As you can tell from the blogpost title, we did not stop in Glacier National Park for just three days and call that a visit. No, we've got seven more days here at St. Mary campground on the far eastern side where all the glaciers are.
US Highway 2 skirts around the southern edge of the park boundary. This road, in addition to the Going-To-The-Sun Road, which is the only road that bisects the interior of the park, constitutes most of what's known as the Montana Scenic Loop.
The backside of the mountain range along US-2 that faces the interior of Glacier National Park.
Our first sightseeing stop was at the Goat Lick Overlook that was built by the NPS. This stop is exactly what it says it is, a place where certain times of the year you can see goats licking the mountainside to obtain salt and other minerals they crave and need to supplement their diets.
Today was not the right time of the year apparently because we didn't see a single goat. We did however take a nice little stroll along the short trail to the overlook and used the clean restrooms provided in the parking lot.

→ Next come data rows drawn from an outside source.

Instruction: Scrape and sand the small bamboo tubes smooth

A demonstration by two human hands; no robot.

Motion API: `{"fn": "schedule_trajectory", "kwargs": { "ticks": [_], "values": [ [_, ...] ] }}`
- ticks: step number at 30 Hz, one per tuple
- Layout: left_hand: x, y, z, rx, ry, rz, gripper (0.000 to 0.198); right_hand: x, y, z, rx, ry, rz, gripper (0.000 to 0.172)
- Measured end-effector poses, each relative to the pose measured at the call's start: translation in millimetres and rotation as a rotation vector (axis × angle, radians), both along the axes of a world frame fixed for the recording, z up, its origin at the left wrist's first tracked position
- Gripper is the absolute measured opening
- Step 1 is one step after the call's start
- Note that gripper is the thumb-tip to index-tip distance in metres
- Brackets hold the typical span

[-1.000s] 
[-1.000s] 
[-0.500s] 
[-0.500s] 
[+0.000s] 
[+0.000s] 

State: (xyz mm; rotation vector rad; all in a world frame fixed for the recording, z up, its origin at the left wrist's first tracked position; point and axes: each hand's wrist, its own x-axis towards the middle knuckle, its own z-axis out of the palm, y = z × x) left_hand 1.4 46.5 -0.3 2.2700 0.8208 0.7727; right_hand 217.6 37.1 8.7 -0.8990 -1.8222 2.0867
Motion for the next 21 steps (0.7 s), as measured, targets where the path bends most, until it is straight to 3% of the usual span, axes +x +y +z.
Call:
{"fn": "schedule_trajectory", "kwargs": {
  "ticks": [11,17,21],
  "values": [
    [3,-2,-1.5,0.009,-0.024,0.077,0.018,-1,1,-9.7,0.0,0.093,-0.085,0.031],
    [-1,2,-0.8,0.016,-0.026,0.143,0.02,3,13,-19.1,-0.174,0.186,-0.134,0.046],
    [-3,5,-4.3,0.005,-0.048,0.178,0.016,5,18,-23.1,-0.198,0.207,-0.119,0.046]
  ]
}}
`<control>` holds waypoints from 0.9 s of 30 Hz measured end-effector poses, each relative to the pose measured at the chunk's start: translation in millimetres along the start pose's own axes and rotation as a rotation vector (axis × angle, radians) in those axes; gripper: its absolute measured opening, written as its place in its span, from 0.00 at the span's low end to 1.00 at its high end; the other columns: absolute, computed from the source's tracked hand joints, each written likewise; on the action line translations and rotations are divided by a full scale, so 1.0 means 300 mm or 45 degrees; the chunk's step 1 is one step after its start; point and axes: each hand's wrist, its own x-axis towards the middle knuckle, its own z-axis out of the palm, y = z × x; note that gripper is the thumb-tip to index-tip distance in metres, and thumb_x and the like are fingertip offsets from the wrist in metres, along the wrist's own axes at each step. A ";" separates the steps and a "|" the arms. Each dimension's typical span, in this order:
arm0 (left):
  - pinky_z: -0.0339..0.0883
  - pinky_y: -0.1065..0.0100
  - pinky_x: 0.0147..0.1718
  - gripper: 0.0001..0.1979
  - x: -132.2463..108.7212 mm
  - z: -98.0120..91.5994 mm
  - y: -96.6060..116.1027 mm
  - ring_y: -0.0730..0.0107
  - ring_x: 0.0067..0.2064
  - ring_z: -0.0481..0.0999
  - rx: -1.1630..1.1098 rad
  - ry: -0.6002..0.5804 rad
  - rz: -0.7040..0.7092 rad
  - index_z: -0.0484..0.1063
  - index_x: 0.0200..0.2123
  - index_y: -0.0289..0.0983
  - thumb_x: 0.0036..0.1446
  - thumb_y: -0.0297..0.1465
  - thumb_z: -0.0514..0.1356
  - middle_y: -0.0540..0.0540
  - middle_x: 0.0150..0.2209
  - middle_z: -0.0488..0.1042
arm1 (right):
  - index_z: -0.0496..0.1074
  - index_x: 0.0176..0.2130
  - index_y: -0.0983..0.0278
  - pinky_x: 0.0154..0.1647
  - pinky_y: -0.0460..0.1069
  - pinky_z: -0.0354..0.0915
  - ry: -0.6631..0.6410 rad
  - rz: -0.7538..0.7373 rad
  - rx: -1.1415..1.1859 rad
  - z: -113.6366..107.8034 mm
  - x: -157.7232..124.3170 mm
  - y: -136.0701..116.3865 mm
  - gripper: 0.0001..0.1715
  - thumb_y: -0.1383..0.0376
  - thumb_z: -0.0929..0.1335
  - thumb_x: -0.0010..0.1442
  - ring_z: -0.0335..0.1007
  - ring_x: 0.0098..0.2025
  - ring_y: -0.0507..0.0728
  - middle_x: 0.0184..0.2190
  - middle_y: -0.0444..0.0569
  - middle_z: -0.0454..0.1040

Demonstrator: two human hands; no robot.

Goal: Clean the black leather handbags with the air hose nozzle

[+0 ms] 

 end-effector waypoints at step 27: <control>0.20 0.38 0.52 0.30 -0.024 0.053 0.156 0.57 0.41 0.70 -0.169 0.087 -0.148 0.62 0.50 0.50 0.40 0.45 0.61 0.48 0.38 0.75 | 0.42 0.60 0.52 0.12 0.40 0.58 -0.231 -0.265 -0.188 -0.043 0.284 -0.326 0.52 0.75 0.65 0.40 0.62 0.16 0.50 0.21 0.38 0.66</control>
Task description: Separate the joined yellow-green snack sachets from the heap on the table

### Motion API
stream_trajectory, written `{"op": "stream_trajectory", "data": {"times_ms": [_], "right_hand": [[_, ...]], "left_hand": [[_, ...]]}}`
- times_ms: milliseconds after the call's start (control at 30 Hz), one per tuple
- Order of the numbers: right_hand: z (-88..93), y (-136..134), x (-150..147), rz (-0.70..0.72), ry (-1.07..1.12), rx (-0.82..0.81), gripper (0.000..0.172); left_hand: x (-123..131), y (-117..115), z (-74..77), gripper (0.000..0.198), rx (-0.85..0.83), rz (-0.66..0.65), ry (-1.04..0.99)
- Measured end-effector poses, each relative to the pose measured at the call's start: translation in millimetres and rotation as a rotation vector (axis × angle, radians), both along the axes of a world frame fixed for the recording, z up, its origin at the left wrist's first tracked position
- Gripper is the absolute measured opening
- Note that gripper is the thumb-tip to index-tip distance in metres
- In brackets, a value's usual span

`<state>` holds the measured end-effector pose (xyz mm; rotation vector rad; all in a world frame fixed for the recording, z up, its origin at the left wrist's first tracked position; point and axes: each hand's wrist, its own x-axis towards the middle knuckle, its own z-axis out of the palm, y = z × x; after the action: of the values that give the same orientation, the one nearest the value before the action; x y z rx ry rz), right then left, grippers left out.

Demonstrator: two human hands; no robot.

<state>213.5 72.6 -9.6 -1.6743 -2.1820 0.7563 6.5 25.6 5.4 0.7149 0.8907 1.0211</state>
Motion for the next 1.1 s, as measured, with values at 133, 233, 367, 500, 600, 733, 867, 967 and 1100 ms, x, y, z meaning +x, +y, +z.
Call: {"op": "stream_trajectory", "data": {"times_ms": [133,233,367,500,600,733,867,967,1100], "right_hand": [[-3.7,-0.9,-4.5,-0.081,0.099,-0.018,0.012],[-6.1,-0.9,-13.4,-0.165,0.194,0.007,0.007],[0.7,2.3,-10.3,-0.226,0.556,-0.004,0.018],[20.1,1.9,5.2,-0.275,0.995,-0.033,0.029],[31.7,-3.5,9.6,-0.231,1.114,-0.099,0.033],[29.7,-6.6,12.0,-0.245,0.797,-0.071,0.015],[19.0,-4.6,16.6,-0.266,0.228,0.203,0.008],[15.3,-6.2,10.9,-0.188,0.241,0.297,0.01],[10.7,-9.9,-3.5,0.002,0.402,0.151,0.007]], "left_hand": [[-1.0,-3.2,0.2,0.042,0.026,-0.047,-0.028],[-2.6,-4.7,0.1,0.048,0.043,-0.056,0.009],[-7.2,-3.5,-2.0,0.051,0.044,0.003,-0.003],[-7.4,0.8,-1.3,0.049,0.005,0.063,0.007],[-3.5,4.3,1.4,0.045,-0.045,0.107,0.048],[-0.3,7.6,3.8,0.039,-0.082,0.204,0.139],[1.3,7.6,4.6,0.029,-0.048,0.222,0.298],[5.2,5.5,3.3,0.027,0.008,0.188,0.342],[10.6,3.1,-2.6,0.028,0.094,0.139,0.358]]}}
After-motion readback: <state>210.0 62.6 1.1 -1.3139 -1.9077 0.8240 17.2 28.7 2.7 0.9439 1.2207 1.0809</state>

No goats today, but we did see a double-engined freight train pass over a high trestle bridge.
The next item on our list was to drive through the 13-site Devil Creek Campground in the Flathead National Forest. The campground is only open from Memorial Day to Labor Day, but quite frankly, that's the only time we would be in this region of the country. Half the sites are reservable and the other half are First-Come-First-Serve.
We made notes of our favorite 4-sites and wouldn't you know it, 2 are reservable and the other 2 are First-Come-First-Serve sites.
More of the mountain range that separates us from the interior of Glacier National Park.
This obelisk commemorates Theodore Roosevelt's efforts in forest conservation. It also sits directly on top of the Continental Divide of the Americas (aka the Great Divide, the Western Divide or simply the Continental Divide).
The Continental Divide is a hydrological divide, whereas all of the ground water west of the divide will eventually find it's way into the Pacific Ocean and the ground water east of the divide will eventually end up in either the Arctic Ocean or the Atlantic Ocean.
Also in the same parking lot as the monument is the entrance to the Summit Campground of the Helena-Lewis and Clark National Forest. The Continental Divide also serves as the dividing line between the Flathead National Forest to the west and the Helena-Lewis and Clark National Forest to the east.
All the sites in the Summit Campground are FCFS and two of them even offer views of the monument next door.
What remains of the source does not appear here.